US20250272808
2025-08-28
Physics
G06T5/77
The patent application describes a system for enhanced image generation that manipulates images by transferring motion from one image to another while preserving the original appearance features. This system uses a three-dimensional (3D) flow field to perform spatial transformations, allowing for the creation of a warped image that mimics the target motion. The technology is particularly useful in applications such as face reenactment, animation, and video synthesis, where maintaining the visual identity of the source object is crucial.
Generative artificial intelligence (AI) techniques are commonly used in image synthesis to create realistic images. Traditional methods like image warping, style-based generative adversarial networks (GANs), and volumetric 3D head reconstruction each have limitations. Image warping struggles with pose variations, GANs often miss fine details, and volumetric methods can produce rigid results. The described system aims to overcome these challenges by integrating both 2D and 3D methodologies, enhancing facial expression transfer and head pose variation handling.
The image generation model includes several components: motion estimation, image warping, and image refinement. It utilizes adaptive instance normalization (AdaIN) for feature modulation and a U-shaped network (UNet)-based architecture for refining images. The model employs a cyclic warp loss technique to improve motion estimation accuracy, ensuring realistic rendering of facial details while preventing unwanted background motion.

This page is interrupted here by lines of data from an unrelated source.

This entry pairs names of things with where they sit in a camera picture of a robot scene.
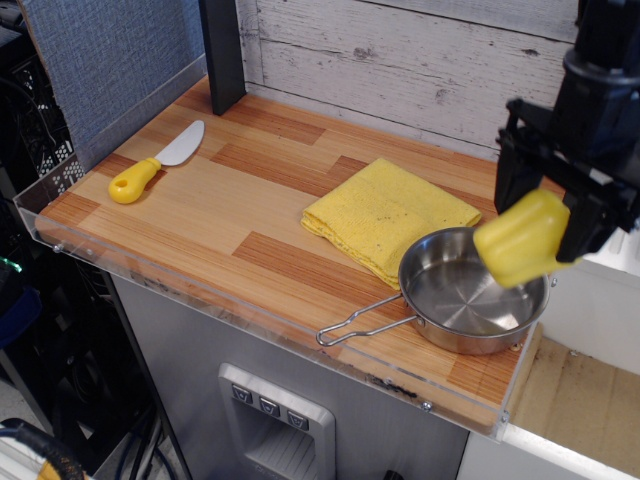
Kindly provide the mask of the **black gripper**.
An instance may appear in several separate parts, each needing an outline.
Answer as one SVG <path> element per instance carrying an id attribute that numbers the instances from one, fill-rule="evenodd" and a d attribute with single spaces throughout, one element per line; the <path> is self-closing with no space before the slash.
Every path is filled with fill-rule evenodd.
<path id="1" fill-rule="evenodd" d="M 579 161 L 548 132 L 549 109 L 517 98 L 506 104 L 509 117 L 499 130 L 494 205 L 504 213 L 545 178 L 561 187 L 569 220 L 556 253 L 560 263 L 573 263 L 596 253 L 620 228 L 639 225 L 639 187 L 599 167 Z"/>

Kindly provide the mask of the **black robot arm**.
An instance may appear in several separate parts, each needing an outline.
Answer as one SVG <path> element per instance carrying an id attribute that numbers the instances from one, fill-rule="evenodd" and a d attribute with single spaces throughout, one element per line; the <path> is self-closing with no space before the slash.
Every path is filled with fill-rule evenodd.
<path id="1" fill-rule="evenodd" d="M 498 138 L 498 212 L 543 178 L 564 189 L 561 263 L 599 251 L 639 219 L 639 4 L 582 1 L 578 24 L 554 107 L 509 101 Z"/>

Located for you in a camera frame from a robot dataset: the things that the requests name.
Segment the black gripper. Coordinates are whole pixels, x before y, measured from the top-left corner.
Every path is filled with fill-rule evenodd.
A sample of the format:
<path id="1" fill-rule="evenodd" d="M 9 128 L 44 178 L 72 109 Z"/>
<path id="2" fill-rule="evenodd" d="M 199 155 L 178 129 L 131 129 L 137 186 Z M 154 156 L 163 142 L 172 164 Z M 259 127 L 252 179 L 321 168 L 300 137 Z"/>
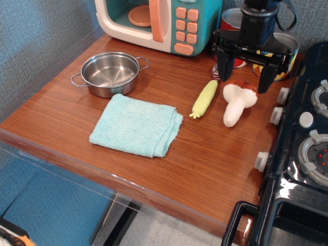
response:
<path id="1" fill-rule="evenodd" d="M 227 81 L 234 68 L 234 60 L 241 59 L 263 66 L 258 93 L 268 91 L 277 73 L 287 72 L 294 49 L 280 43 L 274 37 L 278 10 L 242 10 L 239 31 L 214 31 L 213 48 L 217 56 L 218 75 L 222 82 Z M 271 57 L 257 54 L 259 51 L 272 52 Z"/>

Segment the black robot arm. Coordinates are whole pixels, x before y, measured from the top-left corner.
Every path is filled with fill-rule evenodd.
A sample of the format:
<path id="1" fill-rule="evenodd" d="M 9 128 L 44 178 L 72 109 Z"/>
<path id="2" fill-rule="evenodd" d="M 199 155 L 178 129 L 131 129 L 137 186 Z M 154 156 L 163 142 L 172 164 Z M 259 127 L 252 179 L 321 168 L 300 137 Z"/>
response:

The training process occurs in two phases. Initially, the 3D warping and inpainting networks are independently pre-trained to ensure effective deformation generation and background restoration. In the second phase, end-to-end training optimizes the entire model using cyclic warp loss for accurate motion estimation. This approach minimizes differences between synthesized images and source images, ensuring precise expression transfer and improved performance in challenging face reenactment tasks.